Water area, channel flow status and MAP are positively correlated with the distribution of non-native fish species, thereby suggesting an increase in the possibility of the appearance and an increase in numbers of non-native fish species in areas where abundant rainfall occurs. In general, areas with more water are more suitable for the survival of aquatic organisms than arid regions, and thus, increased precipitation in arid and semiarid areas allows the invasion of non-native species [53]. The southeastern part of the basin receives the most annual precipitation within the basin. This condition suggests that the southeastern part of the Liao River Basin is more likely to be abundant in non-native fish species. Furthermore, our results also indicate that the water area in the southeastern part of the basin where invasive species may potentially exist is larger.

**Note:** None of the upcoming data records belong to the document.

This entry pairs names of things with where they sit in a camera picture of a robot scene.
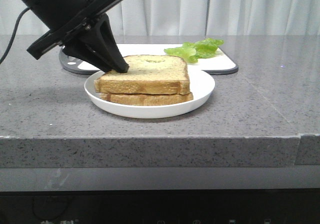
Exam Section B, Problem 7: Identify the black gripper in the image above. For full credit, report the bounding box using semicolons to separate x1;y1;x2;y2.
21;0;129;73

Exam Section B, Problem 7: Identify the toasted bread slice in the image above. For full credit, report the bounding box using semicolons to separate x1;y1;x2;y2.
94;54;190;95
99;92;194;106

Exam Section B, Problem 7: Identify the green lettuce leaf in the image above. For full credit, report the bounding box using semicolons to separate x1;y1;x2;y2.
164;38;224;64

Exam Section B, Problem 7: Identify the white curtain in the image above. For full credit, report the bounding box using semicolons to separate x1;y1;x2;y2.
0;0;320;37

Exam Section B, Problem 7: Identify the white round plate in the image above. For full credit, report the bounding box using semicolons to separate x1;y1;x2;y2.
84;66;215;119

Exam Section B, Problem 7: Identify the black appliance front panel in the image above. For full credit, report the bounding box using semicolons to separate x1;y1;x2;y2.
0;189;320;224

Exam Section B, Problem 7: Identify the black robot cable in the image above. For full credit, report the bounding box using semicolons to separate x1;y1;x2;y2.
0;7;32;65

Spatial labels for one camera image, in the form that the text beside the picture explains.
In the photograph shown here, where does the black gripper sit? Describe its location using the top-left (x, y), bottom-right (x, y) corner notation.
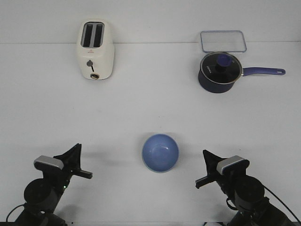
top-left (195, 150), bottom-right (231, 193)
top-left (53, 143), bottom-right (93, 191)

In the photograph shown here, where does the blue bowl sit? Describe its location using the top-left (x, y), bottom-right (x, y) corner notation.
top-left (142, 134), bottom-right (180, 173)

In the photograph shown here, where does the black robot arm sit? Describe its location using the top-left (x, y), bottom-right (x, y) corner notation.
top-left (0, 143), bottom-right (93, 226)
top-left (196, 150), bottom-right (295, 226)

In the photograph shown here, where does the dark blue saucepan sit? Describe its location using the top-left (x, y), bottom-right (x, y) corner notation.
top-left (198, 52), bottom-right (286, 94)

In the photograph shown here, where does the glass pot lid blue knob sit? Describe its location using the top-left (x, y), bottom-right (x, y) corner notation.
top-left (200, 52), bottom-right (243, 85)

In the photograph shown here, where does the white two-slot toaster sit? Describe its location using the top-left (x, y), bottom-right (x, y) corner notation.
top-left (76, 19), bottom-right (115, 80)

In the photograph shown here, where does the clear container lid blue rim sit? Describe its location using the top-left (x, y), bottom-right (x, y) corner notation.
top-left (200, 30), bottom-right (247, 53)

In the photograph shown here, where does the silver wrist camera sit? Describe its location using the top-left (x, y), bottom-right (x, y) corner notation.
top-left (216, 155), bottom-right (250, 175)
top-left (33, 155), bottom-right (64, 170)

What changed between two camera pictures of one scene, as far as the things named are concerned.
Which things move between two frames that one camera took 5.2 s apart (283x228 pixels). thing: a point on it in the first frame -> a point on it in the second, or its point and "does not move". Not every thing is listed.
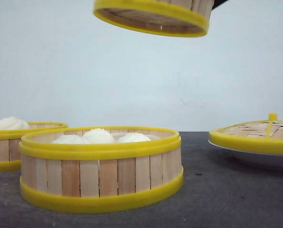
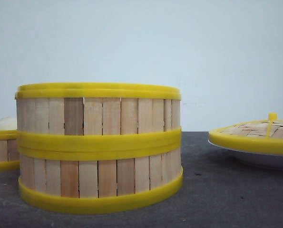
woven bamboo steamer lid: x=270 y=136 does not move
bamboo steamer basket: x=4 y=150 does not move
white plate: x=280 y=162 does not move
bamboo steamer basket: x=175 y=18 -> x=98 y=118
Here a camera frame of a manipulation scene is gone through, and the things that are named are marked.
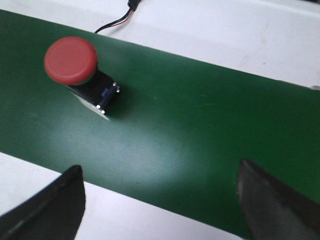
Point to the green conveyor belt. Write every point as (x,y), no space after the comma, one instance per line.
(174,135)

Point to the red mushroom push button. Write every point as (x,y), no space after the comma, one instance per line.
(73,62)

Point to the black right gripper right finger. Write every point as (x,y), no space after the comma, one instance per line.
(272,209)

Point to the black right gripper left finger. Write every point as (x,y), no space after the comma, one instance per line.
(54,213)

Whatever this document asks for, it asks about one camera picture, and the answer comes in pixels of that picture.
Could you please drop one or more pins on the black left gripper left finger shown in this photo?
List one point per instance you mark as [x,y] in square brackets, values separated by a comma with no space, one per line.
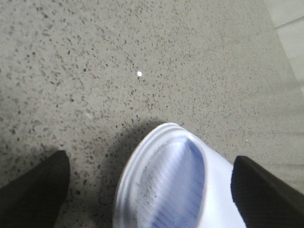
[34,199]

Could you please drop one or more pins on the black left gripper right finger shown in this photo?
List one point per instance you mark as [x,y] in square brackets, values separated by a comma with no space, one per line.
[262,199]

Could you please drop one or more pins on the light blue slipper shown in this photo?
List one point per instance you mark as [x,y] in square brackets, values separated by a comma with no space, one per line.
[174,180]

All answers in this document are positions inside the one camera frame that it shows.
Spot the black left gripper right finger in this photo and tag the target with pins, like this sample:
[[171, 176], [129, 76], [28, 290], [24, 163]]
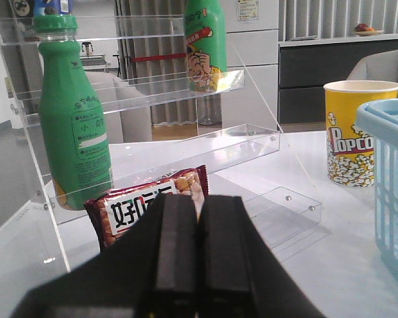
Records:
[[239, 276]]

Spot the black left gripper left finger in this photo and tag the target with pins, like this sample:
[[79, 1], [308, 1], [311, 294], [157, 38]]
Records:
[[149, 272]]

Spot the light blue plastic basket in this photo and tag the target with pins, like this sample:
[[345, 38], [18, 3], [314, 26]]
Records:
[[380, 120]]

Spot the maroon almond biscuit packet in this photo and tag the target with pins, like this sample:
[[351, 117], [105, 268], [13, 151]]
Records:
[[117, 211]]

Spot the green plastic drink bottle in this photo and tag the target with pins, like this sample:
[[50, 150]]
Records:
[[71, 116]]

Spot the yellow popcorn paper cup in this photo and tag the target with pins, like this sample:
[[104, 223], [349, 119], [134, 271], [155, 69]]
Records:
[[350, 150]]

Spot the clear acrylic display shelf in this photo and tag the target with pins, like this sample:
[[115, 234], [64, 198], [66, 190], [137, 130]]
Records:
[[30, 240]]

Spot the green cartoon drink bottle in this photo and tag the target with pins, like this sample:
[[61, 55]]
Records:
[[205, 33]]

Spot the grey armchair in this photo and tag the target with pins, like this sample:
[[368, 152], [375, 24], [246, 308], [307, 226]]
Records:
[[382, 66]]

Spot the plate of fruit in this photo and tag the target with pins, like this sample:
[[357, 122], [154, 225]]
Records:
[[363, 29]]

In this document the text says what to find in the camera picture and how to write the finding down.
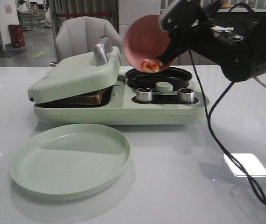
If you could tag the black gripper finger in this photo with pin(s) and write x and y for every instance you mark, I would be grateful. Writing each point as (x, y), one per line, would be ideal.
(184, 14)
(174, 49)

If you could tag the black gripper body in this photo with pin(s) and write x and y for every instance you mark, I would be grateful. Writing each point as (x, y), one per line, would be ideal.
(237, 61)

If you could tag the orange white shrimp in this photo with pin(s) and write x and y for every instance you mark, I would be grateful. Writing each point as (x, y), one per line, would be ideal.
(150, 66)

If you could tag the pink bowl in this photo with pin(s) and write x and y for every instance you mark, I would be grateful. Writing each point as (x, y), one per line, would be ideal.
(144, 40)

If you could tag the bread slice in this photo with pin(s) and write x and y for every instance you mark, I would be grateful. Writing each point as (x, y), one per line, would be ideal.
(93, 98)

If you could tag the green breakfast maker lid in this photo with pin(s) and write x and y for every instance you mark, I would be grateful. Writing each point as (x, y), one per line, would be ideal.
(76, 75)

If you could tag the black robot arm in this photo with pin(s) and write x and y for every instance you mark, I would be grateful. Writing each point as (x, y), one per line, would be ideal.
(255, 39)

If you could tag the green breakfast maker base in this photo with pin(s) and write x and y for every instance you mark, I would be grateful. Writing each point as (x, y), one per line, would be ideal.
(120, 107)

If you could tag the black round frying pan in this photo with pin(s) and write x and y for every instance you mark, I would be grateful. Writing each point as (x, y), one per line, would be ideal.
(178, 78)

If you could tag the right silver control knob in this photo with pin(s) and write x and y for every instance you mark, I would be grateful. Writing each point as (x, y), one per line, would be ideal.
(185, 95)

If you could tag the silver control knob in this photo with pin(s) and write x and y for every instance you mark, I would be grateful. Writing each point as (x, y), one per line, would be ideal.
(185, 95)
(144, 94)

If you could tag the left silver control knob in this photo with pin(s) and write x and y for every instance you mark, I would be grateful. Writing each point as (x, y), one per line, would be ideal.
(144, 94)

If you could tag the red barrier belt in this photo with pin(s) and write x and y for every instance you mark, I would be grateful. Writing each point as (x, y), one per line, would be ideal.
(109, 13)

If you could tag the left grey upholstered chair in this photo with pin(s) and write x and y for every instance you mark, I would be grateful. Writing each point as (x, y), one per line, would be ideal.
(77, 37)

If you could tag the light green round plate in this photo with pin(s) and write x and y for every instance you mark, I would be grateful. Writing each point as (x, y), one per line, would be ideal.
(70, 162)

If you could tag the red trash bin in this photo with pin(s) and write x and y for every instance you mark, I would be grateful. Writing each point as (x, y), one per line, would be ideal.
(16, 35)

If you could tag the green round pan handle knob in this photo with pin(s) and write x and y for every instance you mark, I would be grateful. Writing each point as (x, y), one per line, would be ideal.
(164, 87)

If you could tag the silver lid handle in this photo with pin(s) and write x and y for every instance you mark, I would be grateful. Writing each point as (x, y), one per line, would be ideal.
(101, 49)

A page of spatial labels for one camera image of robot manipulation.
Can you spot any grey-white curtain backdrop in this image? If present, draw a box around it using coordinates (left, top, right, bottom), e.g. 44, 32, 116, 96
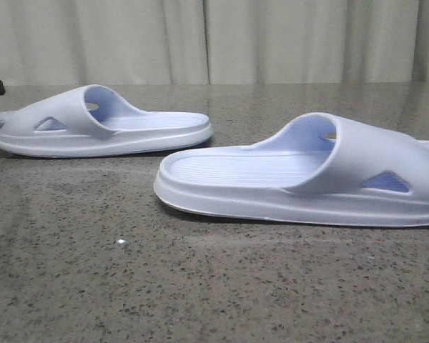
0, 1, 429, 85

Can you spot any light blue slipper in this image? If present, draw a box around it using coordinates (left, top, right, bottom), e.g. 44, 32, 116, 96
154, 113, 429, 227
0, 84, 213, 158

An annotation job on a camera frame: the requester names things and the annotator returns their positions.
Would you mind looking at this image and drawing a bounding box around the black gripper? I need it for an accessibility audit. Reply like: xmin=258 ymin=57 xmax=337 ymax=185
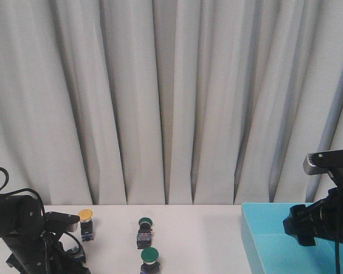
xmin=5 ymin=232 xmax=90 ymax=273
xmin=283 ymin=199 xmax=336 ymax=246

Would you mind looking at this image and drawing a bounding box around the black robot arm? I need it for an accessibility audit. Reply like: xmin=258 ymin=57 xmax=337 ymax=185
xmin=283 ymin=188 xmax=343 ymax=247
xmin=0 ymin=194 xmax=90 ymax=273

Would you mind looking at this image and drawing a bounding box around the turquoise plastic box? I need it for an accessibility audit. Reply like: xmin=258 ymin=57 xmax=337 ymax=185
xmin=241 ymin=203 xmax=336 ymax=273

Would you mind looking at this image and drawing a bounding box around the red push button lying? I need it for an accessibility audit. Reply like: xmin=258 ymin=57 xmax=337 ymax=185
xmin=65 ymin=246 xmax=86 ymax=264

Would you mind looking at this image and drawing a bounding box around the yellow push button far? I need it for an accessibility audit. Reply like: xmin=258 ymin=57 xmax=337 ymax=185
xmin=78 ymin=208 xmax=94 ymax=242

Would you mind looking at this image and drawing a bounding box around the green push button lying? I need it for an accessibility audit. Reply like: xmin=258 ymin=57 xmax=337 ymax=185
xmin=136 ymin=217 xmax=153 ymax=249

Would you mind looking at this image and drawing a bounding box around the green push button upright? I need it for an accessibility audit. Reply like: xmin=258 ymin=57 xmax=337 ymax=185
xmin=140 ymin=247 xmax=160 ymax=274

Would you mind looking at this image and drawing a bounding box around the grey pleated curtain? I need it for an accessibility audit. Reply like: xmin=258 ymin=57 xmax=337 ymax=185
xmin=0 ymin=1 xmax=343 ymax=204

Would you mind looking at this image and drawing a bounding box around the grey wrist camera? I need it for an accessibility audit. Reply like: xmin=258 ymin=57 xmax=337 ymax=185
xmin=44 ymin=211 xmax=80 ymax=233
xmin=303 ymin=150 xmax=343 ymax=175

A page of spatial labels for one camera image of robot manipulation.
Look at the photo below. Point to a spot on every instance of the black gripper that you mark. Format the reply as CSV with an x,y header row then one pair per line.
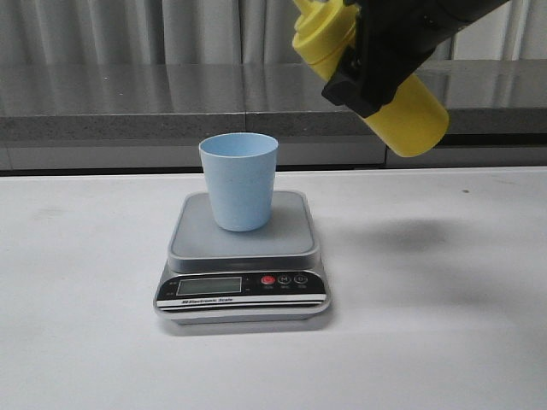
x,y
402,35

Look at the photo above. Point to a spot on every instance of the yellow squeeze bottle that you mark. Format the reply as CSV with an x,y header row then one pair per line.
x,y
414,122

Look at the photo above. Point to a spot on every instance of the light blue plastic cup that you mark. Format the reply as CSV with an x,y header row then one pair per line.
x,y
239,170

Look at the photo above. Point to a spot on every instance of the silver digital kitchen scale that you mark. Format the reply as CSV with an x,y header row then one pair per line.
x,y
217,276

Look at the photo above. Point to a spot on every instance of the grey stone counter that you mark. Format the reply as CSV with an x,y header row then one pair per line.
x,y
150,118

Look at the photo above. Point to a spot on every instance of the grey curtain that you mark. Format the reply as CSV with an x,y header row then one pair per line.
x,y
220,32

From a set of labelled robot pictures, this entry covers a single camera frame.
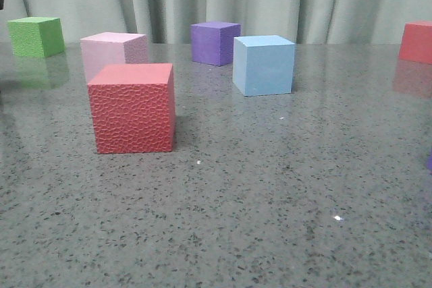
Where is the light blue foam cube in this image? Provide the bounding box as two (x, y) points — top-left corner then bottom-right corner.
(232, 35), (296, 96)

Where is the green foam cube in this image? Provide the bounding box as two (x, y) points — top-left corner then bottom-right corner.
(7, 17), (65, 58)

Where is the pink foam cube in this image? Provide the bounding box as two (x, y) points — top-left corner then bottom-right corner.
(80, 32), (149, 82)

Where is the textured red foam cube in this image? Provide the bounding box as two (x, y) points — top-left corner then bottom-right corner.
(87, 63), (176, 154)

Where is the dark purple foam cube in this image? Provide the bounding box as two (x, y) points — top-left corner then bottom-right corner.
(190, 22), (241, 66)

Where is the smooth red foam cube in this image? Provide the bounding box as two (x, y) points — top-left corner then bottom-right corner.
(398, 21), (432, 64)

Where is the light purple foam cube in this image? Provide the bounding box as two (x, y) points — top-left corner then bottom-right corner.
(426, 152), (432, 171)

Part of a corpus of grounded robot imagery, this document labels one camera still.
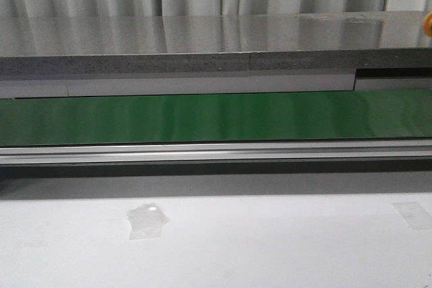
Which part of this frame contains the clear tape patch right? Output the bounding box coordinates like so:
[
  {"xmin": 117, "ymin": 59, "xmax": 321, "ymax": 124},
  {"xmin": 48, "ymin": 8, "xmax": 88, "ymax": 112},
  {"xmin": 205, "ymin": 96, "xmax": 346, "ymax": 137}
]
[{"xmin": 392, "ymin": 202, "xmax": 432, "ymax": 231}]

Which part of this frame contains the green conveyor belt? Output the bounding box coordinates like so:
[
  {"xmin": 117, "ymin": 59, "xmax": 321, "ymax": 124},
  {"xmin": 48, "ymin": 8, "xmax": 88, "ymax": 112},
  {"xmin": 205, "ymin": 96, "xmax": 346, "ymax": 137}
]
[{"xmin": 1, "ymin": 90, "xmax": 431, "ymax": 147}]

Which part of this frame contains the clear tape patch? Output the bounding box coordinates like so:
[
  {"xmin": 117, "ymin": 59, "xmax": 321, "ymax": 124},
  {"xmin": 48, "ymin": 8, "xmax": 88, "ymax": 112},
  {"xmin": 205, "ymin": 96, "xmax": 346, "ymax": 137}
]
[
  {"xmin": 127, "ymin": 203, "xmax": 169, "ymax": 240},
  {"xmin": 392, "ymin": 202, "xmax": 432, "ymax": 231}
]

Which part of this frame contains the clear tape patch left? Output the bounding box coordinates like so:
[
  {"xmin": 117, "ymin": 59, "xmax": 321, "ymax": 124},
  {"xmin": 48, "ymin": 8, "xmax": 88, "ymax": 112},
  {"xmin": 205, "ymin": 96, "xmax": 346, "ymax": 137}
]
[{"xmin": 127, "ymin": 203, "xmax": 169, "ymax": 240}]

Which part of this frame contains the aluminium conveyor front rail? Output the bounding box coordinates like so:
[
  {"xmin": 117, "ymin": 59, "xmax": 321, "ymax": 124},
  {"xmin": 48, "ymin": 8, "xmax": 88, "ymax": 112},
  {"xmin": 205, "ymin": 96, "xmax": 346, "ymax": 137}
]
[{"xmin": 1, "ymin": 138, "xmax": 431, "ymax": 166}]

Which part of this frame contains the grey conveyor back rail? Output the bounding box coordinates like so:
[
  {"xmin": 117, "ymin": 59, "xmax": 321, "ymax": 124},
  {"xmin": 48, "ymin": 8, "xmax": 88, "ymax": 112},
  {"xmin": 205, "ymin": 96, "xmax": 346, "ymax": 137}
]
[{"xmin": 1, "ymin": 68, "xmax": 431, "ymax": 98}]

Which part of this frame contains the yellow mushroom push button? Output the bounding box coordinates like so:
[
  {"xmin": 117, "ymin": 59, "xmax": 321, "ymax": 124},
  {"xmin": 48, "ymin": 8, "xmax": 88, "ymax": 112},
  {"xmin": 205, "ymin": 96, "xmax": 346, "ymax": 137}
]
[{"xmin": 422, "ymin": 11, "xmax": 432, "ymax": 37}]

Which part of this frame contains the grey far table slab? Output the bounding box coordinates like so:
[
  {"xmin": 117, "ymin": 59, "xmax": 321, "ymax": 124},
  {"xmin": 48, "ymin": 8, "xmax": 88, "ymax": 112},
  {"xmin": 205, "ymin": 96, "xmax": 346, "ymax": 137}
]
[{"xmin": 1, "ymin": 11, "xmax": 431, "ymax": 80}]

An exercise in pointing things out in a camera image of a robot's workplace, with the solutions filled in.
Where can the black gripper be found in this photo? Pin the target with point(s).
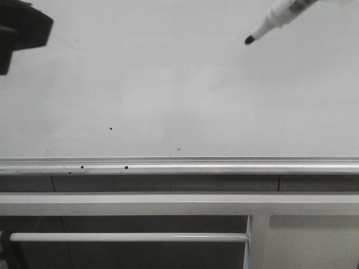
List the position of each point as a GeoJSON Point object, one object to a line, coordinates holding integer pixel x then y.
{"type": "Point", "coordinates": [22, 27]}

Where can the white whiteboard stand frame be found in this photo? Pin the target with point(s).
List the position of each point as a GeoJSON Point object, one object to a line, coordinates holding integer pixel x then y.
{"type": "Point", "coordinates": [259, 208]}

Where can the white whiteboard with aluminium frame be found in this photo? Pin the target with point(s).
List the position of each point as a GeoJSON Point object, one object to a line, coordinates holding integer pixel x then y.
{"type": "Point", "coordinates": [169, 87]}

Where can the white whiteboard marker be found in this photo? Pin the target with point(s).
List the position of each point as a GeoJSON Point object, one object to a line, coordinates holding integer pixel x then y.
{"type": "Point", "coordinates": [279, 14]}

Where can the white horizontal stand rod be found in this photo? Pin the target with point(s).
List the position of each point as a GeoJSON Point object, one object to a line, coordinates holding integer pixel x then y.
{"type": "Point", "coordinates": [130, 237]}

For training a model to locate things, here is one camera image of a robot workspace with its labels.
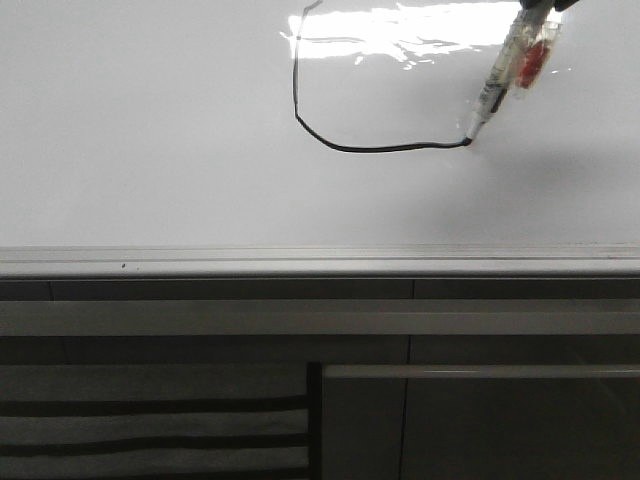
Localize grey metal rail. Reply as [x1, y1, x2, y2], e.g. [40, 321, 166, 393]
[1, 299, 639, 337]

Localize white whiteboard marker black tip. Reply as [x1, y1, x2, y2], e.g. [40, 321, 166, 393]
[462, 1, 561, 146]

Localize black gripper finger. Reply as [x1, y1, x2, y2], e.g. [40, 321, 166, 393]
[553, 0, 579, 12]
[519, 0, 547, 9]

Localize white whiteboard with aluminium frame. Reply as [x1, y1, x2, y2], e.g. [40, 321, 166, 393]
[1, 1, 639, 279]

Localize grey cabinet panel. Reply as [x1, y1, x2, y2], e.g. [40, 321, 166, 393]
[325, 364, 639, 479]

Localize grey slatted panel black stripes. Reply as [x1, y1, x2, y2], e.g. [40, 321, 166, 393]
[1, 364, 312, 479]

Nowadays, the rapid development of inland fisheries can exacerbate pressures on already threatened inland water bodies [54,55]. The introduction of non-native fish species may cause serious biodiversity problems in the future, such as species invasion, extinction, genetic pollution, and economic loss [56]. Our study allows the quantification of the threats of non-native fish species by simultaneously considering different sources of factors within the basin. In view of our findings, the prioritization of prevention and management must be strengthened in the southeastern region, and the arid freshwater ecosystems in the central and western regions should also receive increased attention. Besides, ecologically sustainable development needs to seek a balance between the benefits and costs (environmental, economic, social) of an activity in relation to the introduction of new non-native fish species [57].

5. Conclusions

We provide the evidence for the links between non-native fish species and different types of factors on a basin scale. Our results demonstrate that the distribution of non-native fish species is positively correlated with anthropogenic activities and socioeconomic development, but the mean trophic level of non-native fish species is not correlated with socioeconomic development and anthropogenic activities on a spatial scale across the Liao River Basin. The southeastern part of the Liao River Basin is conducive to the distribution of non-native fish species. Such evidence is highly important for early detection and managing freshwater ecosystems to prevent non-native fish invasion on a basin scale.